Hydrogen looks good until you start seeing how it would work in cars.
Hydrogen can't be liquefied for use in cars due to its low boiling point
(14 degrees K), so it has to be stored onboard a vehicle as a gas.  H2
has a low density (about 1/10,000 of water), which means you need a
large tank to carry enough to be worthwhile.  H2 is a small molecule,
and leaks through almost any gasket material you want to use.

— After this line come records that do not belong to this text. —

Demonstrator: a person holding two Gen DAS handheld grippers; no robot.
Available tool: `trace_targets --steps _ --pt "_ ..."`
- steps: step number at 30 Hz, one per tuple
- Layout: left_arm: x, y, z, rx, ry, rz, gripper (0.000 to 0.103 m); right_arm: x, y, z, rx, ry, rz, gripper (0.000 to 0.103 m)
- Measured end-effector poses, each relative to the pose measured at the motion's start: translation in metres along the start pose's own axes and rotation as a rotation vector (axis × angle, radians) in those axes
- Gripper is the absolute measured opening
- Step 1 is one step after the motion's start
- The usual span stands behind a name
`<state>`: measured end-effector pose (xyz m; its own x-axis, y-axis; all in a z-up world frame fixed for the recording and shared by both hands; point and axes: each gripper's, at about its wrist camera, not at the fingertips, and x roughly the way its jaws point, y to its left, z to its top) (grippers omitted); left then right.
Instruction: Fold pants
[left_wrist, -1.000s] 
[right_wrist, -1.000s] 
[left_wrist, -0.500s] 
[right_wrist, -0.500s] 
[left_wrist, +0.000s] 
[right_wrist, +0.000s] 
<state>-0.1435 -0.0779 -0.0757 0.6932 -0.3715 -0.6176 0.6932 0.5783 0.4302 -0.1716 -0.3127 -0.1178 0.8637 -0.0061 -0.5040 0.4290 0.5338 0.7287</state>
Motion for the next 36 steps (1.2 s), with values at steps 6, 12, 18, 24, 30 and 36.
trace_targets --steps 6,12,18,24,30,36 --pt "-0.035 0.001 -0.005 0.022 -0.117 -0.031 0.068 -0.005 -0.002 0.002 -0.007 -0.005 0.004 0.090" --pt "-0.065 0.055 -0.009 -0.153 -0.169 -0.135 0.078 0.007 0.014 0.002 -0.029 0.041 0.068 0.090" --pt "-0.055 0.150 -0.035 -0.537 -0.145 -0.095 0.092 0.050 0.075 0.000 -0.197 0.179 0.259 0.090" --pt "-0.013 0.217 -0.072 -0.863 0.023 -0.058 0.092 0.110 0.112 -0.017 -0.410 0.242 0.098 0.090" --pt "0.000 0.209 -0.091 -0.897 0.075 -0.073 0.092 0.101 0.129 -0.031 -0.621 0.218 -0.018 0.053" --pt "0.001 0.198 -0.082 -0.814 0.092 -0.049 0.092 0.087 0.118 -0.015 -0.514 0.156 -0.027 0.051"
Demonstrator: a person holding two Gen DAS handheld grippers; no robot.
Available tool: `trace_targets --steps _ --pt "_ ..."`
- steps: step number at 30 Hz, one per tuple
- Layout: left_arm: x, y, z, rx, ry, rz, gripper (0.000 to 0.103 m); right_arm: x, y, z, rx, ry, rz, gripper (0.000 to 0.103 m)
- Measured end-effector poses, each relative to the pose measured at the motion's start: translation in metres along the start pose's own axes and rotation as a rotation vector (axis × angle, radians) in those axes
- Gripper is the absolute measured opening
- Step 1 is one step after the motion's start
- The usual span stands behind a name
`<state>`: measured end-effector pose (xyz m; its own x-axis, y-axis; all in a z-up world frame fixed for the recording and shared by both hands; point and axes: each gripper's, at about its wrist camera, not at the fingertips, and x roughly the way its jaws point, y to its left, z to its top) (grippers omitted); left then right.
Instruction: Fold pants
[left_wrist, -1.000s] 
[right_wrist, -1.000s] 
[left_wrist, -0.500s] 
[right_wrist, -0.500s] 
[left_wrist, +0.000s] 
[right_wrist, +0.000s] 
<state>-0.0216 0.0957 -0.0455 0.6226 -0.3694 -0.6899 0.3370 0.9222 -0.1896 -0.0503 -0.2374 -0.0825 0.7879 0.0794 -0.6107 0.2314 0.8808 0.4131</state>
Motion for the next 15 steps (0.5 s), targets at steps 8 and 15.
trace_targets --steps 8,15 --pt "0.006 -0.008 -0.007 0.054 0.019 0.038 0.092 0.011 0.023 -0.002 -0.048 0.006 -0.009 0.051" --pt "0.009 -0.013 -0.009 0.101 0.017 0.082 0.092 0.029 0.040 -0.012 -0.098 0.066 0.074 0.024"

The REAL farce in using H2 as a "green" fuel, however, is that while H2
can be made by electrolysis of water (we did it on my submarine for the
O2) the economically preferred way to make it is from methane.  This
produces H2, but also CO2.  It would be more efficient, and less
polluting, to run the vehicle on the methane, and skip the H2 step.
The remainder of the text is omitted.